ETHOLOGIE

Qui s’assemble finit par se ressembler, pour un temps du moins…

Selon une étude de biologistes français menée sur des poissons tropicaux, se calquer sur les comportements de son partenaire assure un meilleur succès reproducteur

«Qui se ressemble s’assemble!» Ce dicton populaire, bien connu chez les humains, s’applique aussi chez des poissons tropicaux. C’est ce que montre une étude comportementale parue le 4 mars dans la revue Science Advances, menée par des chercheurs de l’Université de Bourgogne-Franche-Comté. Selon eux, un couple aura un succès reproducteur d’autant meilleur que les deux partenaires soit ont le même type de comportements, soit s’arrangent pour que l’un s’adapte à l’autre en faisant l’effort de modifier son comportement initial.

Un couple de cichlidés (Amatitlania siquia) dans le lac Xiloa, au Nicaragua

Des études sur d’autres animaux (oiseaux, rongeurs, etc) ont établi une constante: la coopération paie. Chloé Laubu, co-auteure de ces nouveaux travaux, a utilisé des cichlidés zébrés (Amatitlania siquia). Dans ses expériences, son équipe a formé des paires de poissons au comportement tantôt similaire, tantôt dissemblable. En mesurant des traits comme l’agressivité, la propension à explorer l’environnement ou encore la peur d’une nourriture nouvelle, ils ont remarqué que, souvent, un individu au sein d’un couple modifiait son comportement initial, afin de se calquer sur celui de son partenaire. Grâce à cet effort, la descendance du couple était alors plus nombreuse ou mieux préservée, allant jusqu’à égaler le succès reproducteur de couples constitués d’individus à la base déjà très similaires. «Imaginez une famille en camping, attaquée par un ours, compare Chloé Laubu. Deux choix lui sont possibles: fuir avec les enfants ou faire peur à l’ours.
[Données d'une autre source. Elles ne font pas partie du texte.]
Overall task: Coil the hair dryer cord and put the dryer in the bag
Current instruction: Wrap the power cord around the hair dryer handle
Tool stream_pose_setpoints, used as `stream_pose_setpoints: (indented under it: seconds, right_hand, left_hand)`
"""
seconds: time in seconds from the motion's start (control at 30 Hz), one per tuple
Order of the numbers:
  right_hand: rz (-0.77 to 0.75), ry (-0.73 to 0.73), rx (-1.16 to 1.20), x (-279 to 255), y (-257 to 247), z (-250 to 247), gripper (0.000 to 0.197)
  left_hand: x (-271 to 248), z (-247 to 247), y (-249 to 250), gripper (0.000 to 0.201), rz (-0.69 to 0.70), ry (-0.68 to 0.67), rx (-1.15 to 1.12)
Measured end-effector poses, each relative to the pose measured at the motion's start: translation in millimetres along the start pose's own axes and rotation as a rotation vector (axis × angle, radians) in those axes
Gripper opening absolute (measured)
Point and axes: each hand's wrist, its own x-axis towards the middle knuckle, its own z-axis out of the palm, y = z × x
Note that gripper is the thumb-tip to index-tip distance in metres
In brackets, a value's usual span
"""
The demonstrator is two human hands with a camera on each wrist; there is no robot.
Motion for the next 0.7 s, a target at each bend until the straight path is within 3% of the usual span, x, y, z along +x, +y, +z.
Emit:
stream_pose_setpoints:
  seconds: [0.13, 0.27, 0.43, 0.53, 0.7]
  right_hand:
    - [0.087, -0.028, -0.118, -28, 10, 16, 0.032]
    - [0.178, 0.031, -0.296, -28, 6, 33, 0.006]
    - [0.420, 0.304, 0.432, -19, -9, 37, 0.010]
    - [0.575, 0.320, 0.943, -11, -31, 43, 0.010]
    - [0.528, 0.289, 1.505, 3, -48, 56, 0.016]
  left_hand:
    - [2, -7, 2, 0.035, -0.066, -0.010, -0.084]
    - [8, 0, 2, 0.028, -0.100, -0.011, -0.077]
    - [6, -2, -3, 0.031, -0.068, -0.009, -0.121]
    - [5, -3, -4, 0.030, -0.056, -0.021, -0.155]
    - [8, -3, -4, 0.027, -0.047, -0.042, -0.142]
Si les deux parents, s’accordent sur une même stratégie, ils auront plus de chance de sauver leur progéniture que si chacun agit seul de son côté.»

Trouver la perle rare

Ces résultats semblent confirmer que, dans un couple voulant se reproduire avec succès, le partenaire idéal devrait être celui qui nous ressemble le plus – c’est d’ailleurs ce que prônent certains sites de rencontre sur Internet. Or, chez les poissons comme chez les humains, trouver la perle rare ne constitue pas la norme. Le choix du partenaire est parfois limité. Et dans la nature, c’est perdre du temps et de l’énergie que de faire la fine bouche, au risque de se retrouver seul au final. Ce qui incite nombre d’individus à former un couple avec un partenaire aux comportements différents, en devant ensuite s’adapter; chez les cichlidés zébrés pour le moins.

Un mâle cichlidé, avec sa progéniture et la femelle dans le fente rocheuse Sébastien Motreuil (CNRS, France)

Laurent Keller, professeur de biologie de l’évolution à l’Université de Lausanne (Unil), croit tenir une explication pour cette tendance: «C’est moins le fait d’être a priori similaire que celui de s’adapter à son compagnon qui semble être gage d’un bon succès reproducteur, car cette capacité d’un individu peut aussi indiquer qu’il possède d’autres capacités servant à sa survie.»

Transitoire ou permanent

Reste à savoir si ce changement de comportement est seulement transitoire ou peut devenir permanent. Philippe Christe, professeur associé d’écologie comportementale à l’Unil avertit: «Cette adaptation des comportements pourrait être liée à des processus hormonaux, qui varient en fonction des cycles de reproduction». Au point que, comme souhaite désormais le vérifier l’équipe française, l’unisson dans les interactions entre les partenaires pourrait s’effacer petit à petit. Un autre dicton ne dit-il pas: «Chassez le naturel, il revient au galop»?